Count number commas in string

  • Is there a way to count the number of commas in a record?

    I'm assuming CHARINDEX is used?

     

    EXAMPLE

    Data                                       Count

    Test,123,abc,,,                            5

    Test,,                                     2

     

  • You would have to create a UDF that counts the commas and returns the count.  If this data is being returned to an application, I think it might be more efficient to let the app do the work instead of SQL. 
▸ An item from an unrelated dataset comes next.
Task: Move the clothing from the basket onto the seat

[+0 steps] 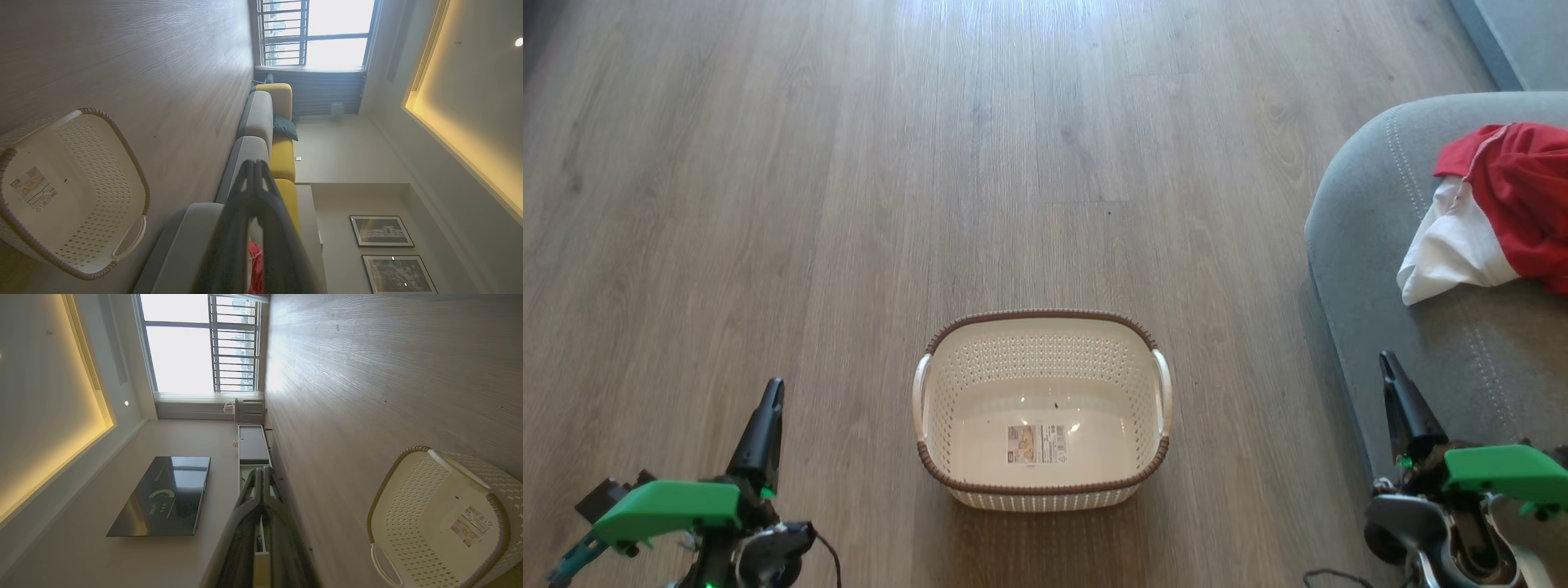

    Here is an example function:

    use Pubs
    Go
    create function dbo.countChar(@value varchar(50), @char char(1))

    Returns int

    as

    begin
         declare @count int

         set @count = 0

         declare @pointer int

         set @pointer = charindex(@char,@value)

         while @pointer > 0

         begin

                set @count = @count + 1

                set @pointer = charindex(@char,@value,@pointer + 1)

         end

     return @count

    end

    select au_lname, dbo.countchar(au_lname,'a') from authors

    Hope this helps,

    Kathi

     

    Aunt Kathi Data Platform MVP
    Author of Expert T-SQL Window Functions
    Simple-Talk Editor

  • Sorry Kathi, but this is not the best solution. I've posted a similar one to the German newsgroup some days ago. And after thinking a night over it, came up with a better and more effective one.

    SELECT

     au_lname

     , LEN(au_lname)-LEN(REPLACE(au_lname,'a',''))

    FROM

     authors

    Run profiler and measure the duration and reads columns. You should notice a huge difference!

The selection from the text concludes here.